What needs to be done:
Within the data that follows, set down exactly the lines from the one containing "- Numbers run" through the one containing "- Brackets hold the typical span", both ends included.

====================

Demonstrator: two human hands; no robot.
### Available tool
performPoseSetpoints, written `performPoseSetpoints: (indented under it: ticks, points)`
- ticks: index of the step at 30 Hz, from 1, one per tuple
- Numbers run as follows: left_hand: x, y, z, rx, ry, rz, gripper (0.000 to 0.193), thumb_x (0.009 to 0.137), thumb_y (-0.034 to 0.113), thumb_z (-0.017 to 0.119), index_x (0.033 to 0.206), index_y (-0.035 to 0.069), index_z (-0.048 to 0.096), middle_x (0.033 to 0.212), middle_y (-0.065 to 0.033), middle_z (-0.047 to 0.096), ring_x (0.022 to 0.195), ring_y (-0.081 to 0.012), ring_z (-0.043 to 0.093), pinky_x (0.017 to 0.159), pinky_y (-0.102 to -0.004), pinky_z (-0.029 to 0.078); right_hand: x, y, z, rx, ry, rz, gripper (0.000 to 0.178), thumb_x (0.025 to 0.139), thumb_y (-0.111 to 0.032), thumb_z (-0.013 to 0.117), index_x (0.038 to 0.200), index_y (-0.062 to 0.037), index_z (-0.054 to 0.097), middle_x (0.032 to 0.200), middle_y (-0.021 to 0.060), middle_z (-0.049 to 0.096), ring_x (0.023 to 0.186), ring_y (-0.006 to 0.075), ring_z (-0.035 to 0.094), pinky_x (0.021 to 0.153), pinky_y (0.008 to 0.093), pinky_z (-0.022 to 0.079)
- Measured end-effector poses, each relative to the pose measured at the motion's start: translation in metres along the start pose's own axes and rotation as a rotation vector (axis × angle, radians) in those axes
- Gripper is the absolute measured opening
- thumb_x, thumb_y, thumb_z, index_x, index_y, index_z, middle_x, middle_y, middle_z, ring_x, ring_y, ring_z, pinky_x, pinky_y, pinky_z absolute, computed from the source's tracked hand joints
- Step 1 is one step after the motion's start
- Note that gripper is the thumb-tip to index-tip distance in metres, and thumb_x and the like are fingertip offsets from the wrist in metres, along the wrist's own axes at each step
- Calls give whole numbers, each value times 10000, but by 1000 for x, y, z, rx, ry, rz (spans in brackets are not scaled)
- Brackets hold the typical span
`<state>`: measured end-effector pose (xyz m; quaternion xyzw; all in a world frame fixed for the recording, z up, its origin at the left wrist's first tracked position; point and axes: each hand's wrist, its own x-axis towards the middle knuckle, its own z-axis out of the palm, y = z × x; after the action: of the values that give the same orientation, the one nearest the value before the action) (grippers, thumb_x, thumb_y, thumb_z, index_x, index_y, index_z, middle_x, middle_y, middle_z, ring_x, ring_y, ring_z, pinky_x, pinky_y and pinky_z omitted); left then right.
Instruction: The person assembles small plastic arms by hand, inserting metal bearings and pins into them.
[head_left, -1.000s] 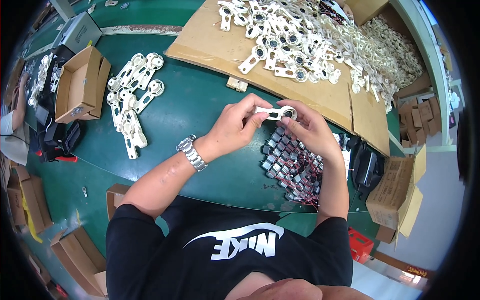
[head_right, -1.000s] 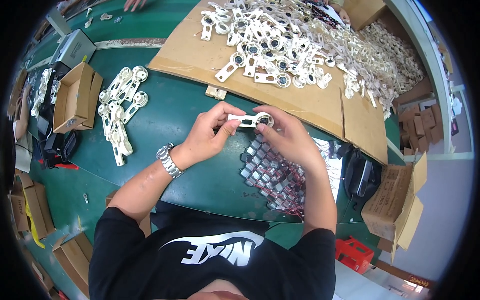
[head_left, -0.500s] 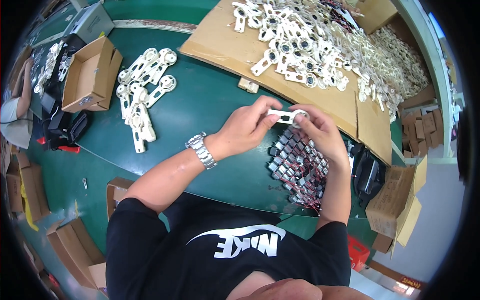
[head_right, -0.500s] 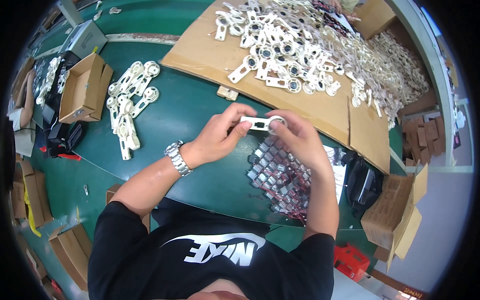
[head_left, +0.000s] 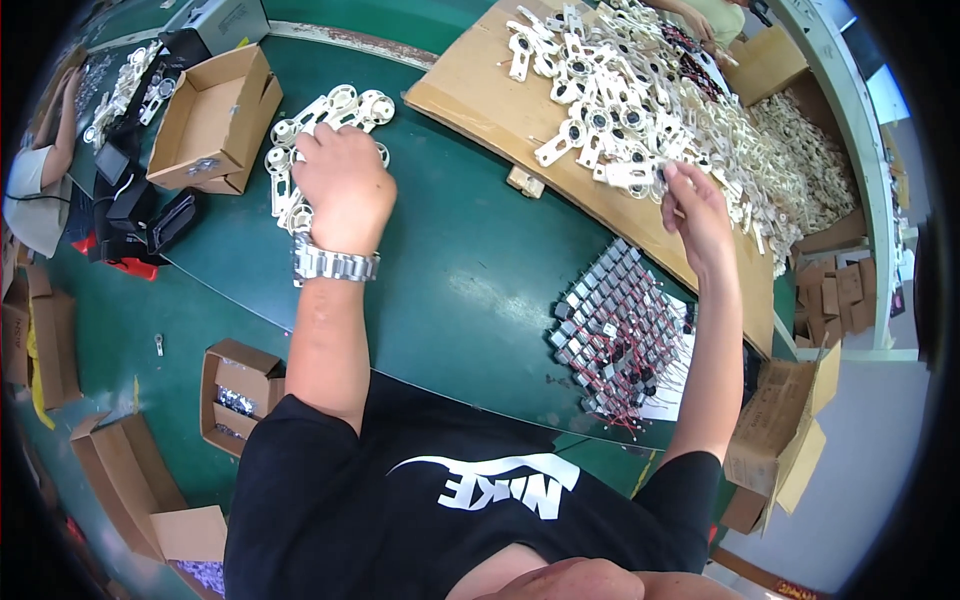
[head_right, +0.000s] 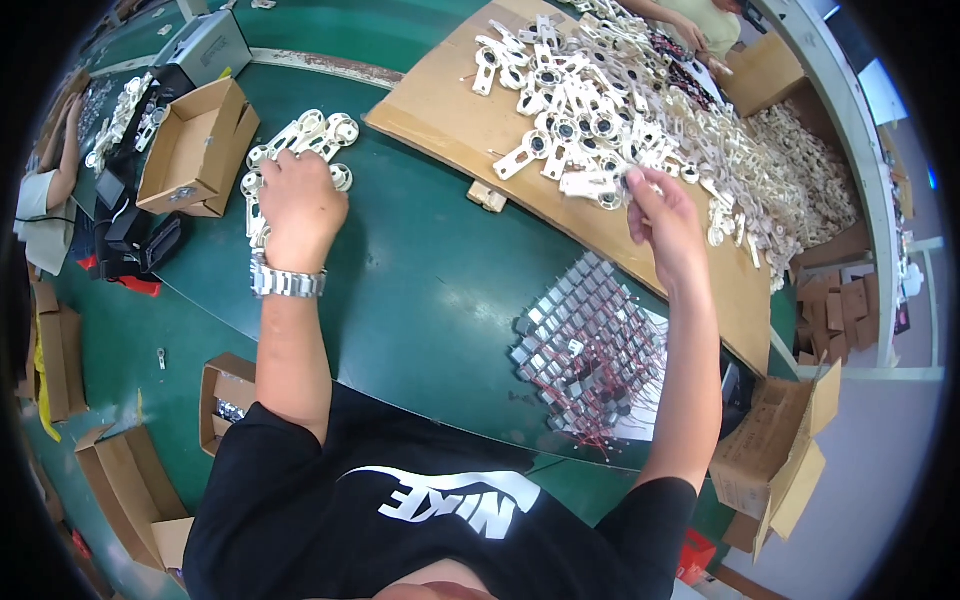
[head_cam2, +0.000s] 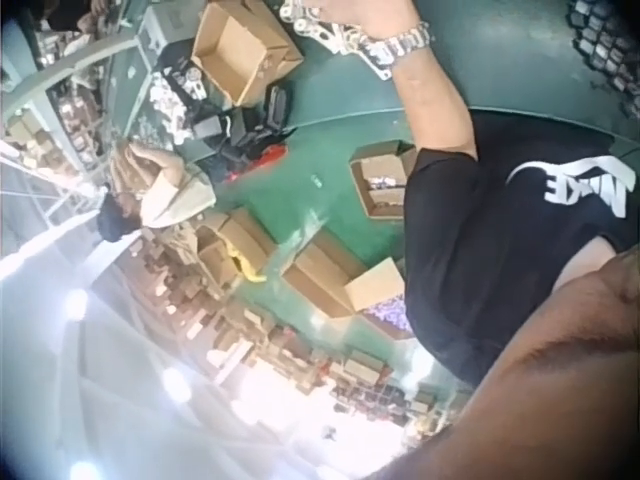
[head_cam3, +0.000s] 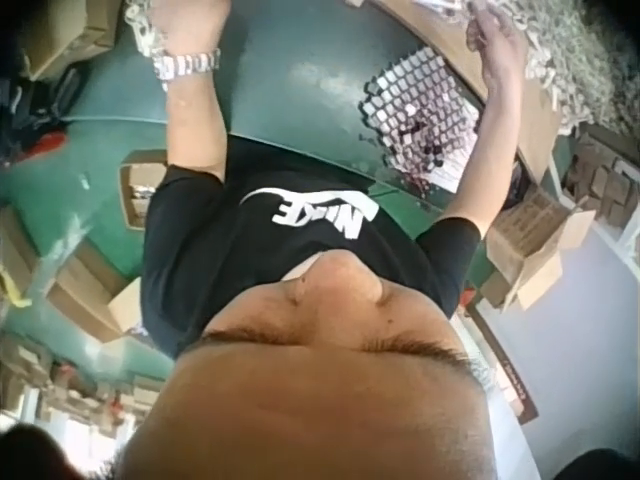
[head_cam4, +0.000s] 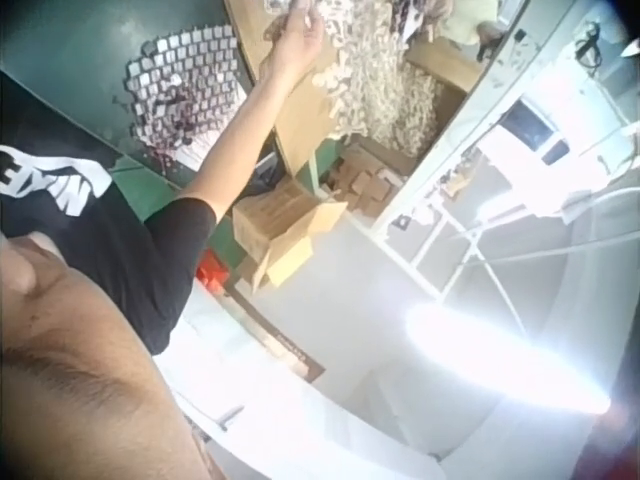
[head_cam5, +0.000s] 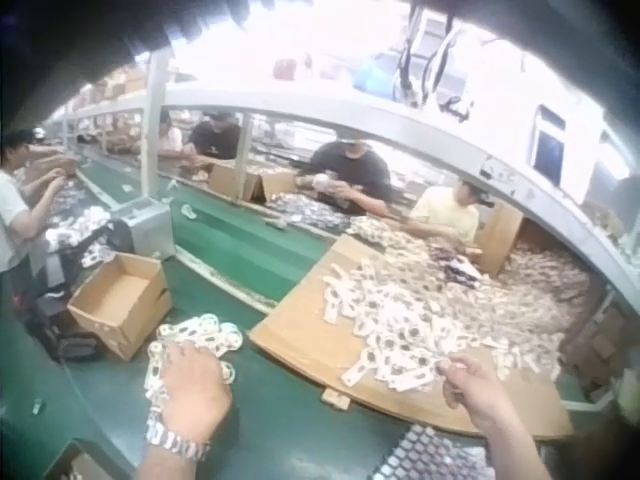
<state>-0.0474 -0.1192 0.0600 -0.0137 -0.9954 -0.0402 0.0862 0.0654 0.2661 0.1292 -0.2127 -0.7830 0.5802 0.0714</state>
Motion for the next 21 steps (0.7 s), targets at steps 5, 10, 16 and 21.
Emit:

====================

Written solution:
- Numbers run as follows: left_hand: x, y, z, rx, ry, rz, gripper (0.000 to 0.193), thumb_x (0.009 to 0.137), thumb_y (-0.034 to 0.113), thumb_z (-0.017 to 0.119), index_x (0.033 to 0.206), index_y (-0.035 to 0.069), index_z (-0.048 to 0.096), middle_x (0.033 to 0.212), middle_y (-0.065 to 0.033), middle_z (-0.047 to 0.096), ring_x (0.022 to 0.195), ring_y (-0.081 to 0.012), ring_z (-0.043 to 0.093), pinky_x (0.017 to 0.159), pinky_y (-0.102 to -0.004), pinky_z (-0.029 to 0.078); right_hand: x, y, z, rx, ry, rz, gripper (0.000 to 0.178), thumb_x (0.025 to 0.139), thumb_y (-0.111 to 0.032), thumb_z (-0.013 to 0.117), index_x (0.038 to 0.200), index_y (-0.062 to 0.037), index_z (-0.054 to 0.097), middle_x (0.032 to 0.200), middle_y (-0.021 to 0.060), middle_z (-0.049 to 0.096), ring_x (0.023 to 0.186), ring_y (-0.006 to 0.075), ring_z (-0.035 to 0.094), pinky_x (0.021 to 0.153), pinky_y (0.008 to 0.093), pinky_z (-0.022 to 0.079)
- Measured end-effector poses, each relative to the pose measured at the motion's start: translation in metres along the start pose's own axes and rotation as a rotation vector (axis × angle, radians) in those axes
- Gripper is the absolute measured opening
- thumb_x, thumb_y, thumb_z, index_x, index_y, index_z, middle_x, middle_y, middle_z, ring_x, ring_y, ring_z, pinky_x, pinky_y, pinky_z absolute, computed from the source's tracked hand joints
- Step 1 is one step after the motion's start
- Note that gripper is the thumb-tip to index-tip distance in metres, and thumb_x and the like are fingertip offsets from the wrist in metres, along the wrist's own axes at each step
- Calls give whole numbers, each value times 10000, but by 1000 for x, y, z, rx, ry, rz (spans in brackets are not scaled)
- Brackets hold the typical span

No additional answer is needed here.